Kennedy, who is learning about statewide networking after recently joining NYSAC’s board, hopes the county manager will be able to seek out best practices and novel initiatives statewide to help fix local problems – with our challenged rural emergency squads, for instance.

Following the Teri Barown model, is there someone already at the county who could step up to the job, MPA or not? Karen Sullivan, the planning director who ends up in charge of much of county innovation, would certainly be a contender (although she says she doesn’t want what, at least at the beginning, will be a daunting job.)

Acting Treasurer Alan Crisman, IT Director (and Milford village mayor) Brian Pokorny, Personnel Director Penny Gentile, even current Clerk of the Board Carol McGovern come to mind as promising prospects after a sufficiently rigorous interview process. Working for an MPA while on the job might be a sensible requirement.

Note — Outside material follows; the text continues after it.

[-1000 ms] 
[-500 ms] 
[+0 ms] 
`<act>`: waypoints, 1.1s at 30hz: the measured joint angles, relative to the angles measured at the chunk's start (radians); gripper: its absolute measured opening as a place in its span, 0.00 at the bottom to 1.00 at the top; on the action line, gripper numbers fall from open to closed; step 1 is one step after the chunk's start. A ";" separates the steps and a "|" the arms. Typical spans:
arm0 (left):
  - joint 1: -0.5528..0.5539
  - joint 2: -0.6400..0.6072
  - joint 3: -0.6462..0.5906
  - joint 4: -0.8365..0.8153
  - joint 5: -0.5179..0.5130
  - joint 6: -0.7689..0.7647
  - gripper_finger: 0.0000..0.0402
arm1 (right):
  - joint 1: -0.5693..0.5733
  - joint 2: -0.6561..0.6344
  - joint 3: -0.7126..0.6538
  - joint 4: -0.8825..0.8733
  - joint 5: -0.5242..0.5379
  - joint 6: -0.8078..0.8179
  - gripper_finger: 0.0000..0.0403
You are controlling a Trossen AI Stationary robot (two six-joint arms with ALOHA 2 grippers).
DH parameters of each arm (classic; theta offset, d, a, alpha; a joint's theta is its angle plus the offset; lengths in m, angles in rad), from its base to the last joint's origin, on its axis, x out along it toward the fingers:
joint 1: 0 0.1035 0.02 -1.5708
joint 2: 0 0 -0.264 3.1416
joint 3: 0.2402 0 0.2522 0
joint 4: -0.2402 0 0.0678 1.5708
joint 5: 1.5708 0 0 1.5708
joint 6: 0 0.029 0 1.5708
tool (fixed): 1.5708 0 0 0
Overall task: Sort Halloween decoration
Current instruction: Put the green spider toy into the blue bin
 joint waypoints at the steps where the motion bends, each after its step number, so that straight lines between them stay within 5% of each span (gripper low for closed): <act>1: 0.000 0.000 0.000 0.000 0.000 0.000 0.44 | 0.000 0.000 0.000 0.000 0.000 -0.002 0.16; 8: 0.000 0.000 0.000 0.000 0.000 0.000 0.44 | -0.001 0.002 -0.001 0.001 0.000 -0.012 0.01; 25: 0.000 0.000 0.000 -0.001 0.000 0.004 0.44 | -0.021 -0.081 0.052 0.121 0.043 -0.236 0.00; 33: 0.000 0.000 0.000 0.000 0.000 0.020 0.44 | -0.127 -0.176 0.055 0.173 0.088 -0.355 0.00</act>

Bliss and county Rep. Ed Frazier, R-Unadilla, a former vice chair, are also concerned about mission creep. A county manager, budgeted at $150,000 a year, might conclude he or she needs a deputy, then secretarial help, and before you know it we’re up to $250,000.

Bliss is determined stay on top of that. After all, the county already has $116 million worth of brain- and firepower. That should be enough.

At base, the world’s a complicated place – and that goes for local government as anywhere else. The right amount of expertise and executive ambition could serve the county well.

It’s not a slam dunk, no guarantees; but Coach Bliss understands the vagaries involved in playing the game. And to listen to him, we can hope for, not a NYSAC cookie-cutter solution, but one that can pursue local opportunities while reducing local challenges.

The point, in the end, is a happier, more efficient Otsego County.